DuMARCH5 is the E3 ubiquitin ligase involved in NS2B-induced duMAVS degradation. (A) DEFs were transfected with either a negative siRNA or specific siRNAs targeting duTAX1BP1, duTRIM25, duNDFIP1, duOTUD1, duPCBP2, duITCH, duMARCH5, duSMURF1, and duWWP1 for 12 h and subsequently transfected with Myc-tagged duMAVS and HA-tagged NS2B. At 24-h posttransfection, cell lysates were analyzed by immunoblotting with the indicated antibodies. (B) HEK-293T cells were cotransfected with HA-tagged NS2B and Flag-tagged duTAX1BP1, duTRIM25, duNDFIP1, duOTUD1, duPCBP2, duITCH, duMARCH5, duSMURF1, or duWWP1. At 28-h posttransfection, cell lysates were immunoprecipitated with anti-Flag antibodies, followed by Western blotting with the indicated antibodies. (C) DEFs were transfected with increasing amounts of pCAGGS-HA-duNDFIP or pCAGGS-HA-duMARCH5 (0.5, 1, or 2 μg/well), along with Myc-duMAVS (2 μg/well), followed by Western blotting with indicated antibodies. (D) DEFs were transiently cotransfected with Myc-tagged duMAVS and Flag-tagged duMARCH5, along with wild-type HA-tagged NS2B or its mutant NS2B (aa 1 to 50).
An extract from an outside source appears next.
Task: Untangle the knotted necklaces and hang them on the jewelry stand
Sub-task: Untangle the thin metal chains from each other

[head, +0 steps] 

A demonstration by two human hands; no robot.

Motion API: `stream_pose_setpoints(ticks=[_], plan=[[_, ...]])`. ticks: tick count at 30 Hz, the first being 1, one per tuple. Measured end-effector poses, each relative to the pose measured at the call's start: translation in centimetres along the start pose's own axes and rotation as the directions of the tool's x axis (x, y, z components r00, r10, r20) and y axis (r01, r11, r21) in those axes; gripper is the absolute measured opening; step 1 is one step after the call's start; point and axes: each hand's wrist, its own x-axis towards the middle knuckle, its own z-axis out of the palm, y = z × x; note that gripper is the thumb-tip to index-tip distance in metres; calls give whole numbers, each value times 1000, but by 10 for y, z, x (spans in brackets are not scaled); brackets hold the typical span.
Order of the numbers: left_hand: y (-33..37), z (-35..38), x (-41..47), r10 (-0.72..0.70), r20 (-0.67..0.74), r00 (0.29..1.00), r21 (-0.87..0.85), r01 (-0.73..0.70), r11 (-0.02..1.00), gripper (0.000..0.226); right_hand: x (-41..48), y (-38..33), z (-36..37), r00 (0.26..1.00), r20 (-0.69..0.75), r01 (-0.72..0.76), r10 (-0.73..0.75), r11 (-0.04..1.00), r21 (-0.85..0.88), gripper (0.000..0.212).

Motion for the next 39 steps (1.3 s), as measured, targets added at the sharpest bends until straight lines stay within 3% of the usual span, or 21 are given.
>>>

At 24-h posttransfection, the cells were treated with MG132 (10 μM) for 6 h. Cell lysates were subjected to coimmunoprecipitation and immunoblotting analysis with the indicated antibodies. (E) DEFs were transfected with Myc-tagged duMAVS together with increasing amounts of Flag-tagged duMARCH5. At 24-h posttransfection, the cells were treated with DMSO or MG132 (10 μM) for 6 h. Cell lysates were subjected to Western blotting with the indicated antibodies. (F) DEFs were transfected with either negative siRNA or specific siRNA targeting duMARCH5 for 12 h and subsequently cotransfected with pRL-TK and duck IFN-β-Luc, along with Flag-tagged duMAVS or Flag empty vector and HA-tagged NS2B or HA empty vector. Luciferase assays were performed 24 h after transfection. Data are presented as mean ± SEM of three independent experiments. *, P < 0.05 and **, P < 0.01 (unpaired Student’s t test).

FIG 7

DuMARCH5 positively regulates the replication of TMUV. (A) DEFs were transfected with either negative siRNA or specific siRNA targeting duMARCH5 for 12 h and subsequently infected with TMUV at MOI of 0.5. Cells were harvested at 24-h postinfection, followed by Western blotting with anti-duMAVS, anti-TMUV E, or anti-β-actin antibodies. (B, C) DEFs were transfected with either negative siRNA or specific siRNA targeting duMARCH5, followed by TMUV infection (MOI = 0.1). At the indicated time points, viral titer and viral RNA were determined by TCID₅₀ (B) and RT-qPCR (C). (D, E) DEFs were transfected with Flag-duMARCH5 or an empty vector, followed by TMUV infection (MOI = 0.1). At the indicated time points, viral titer and viral RNA were determined by TCID₅₀ (D) and RT-qPCR (E).

FIG 8

A hypothetical model explaining the role of TMUV NS2B in the disruption of duck RLR signaling.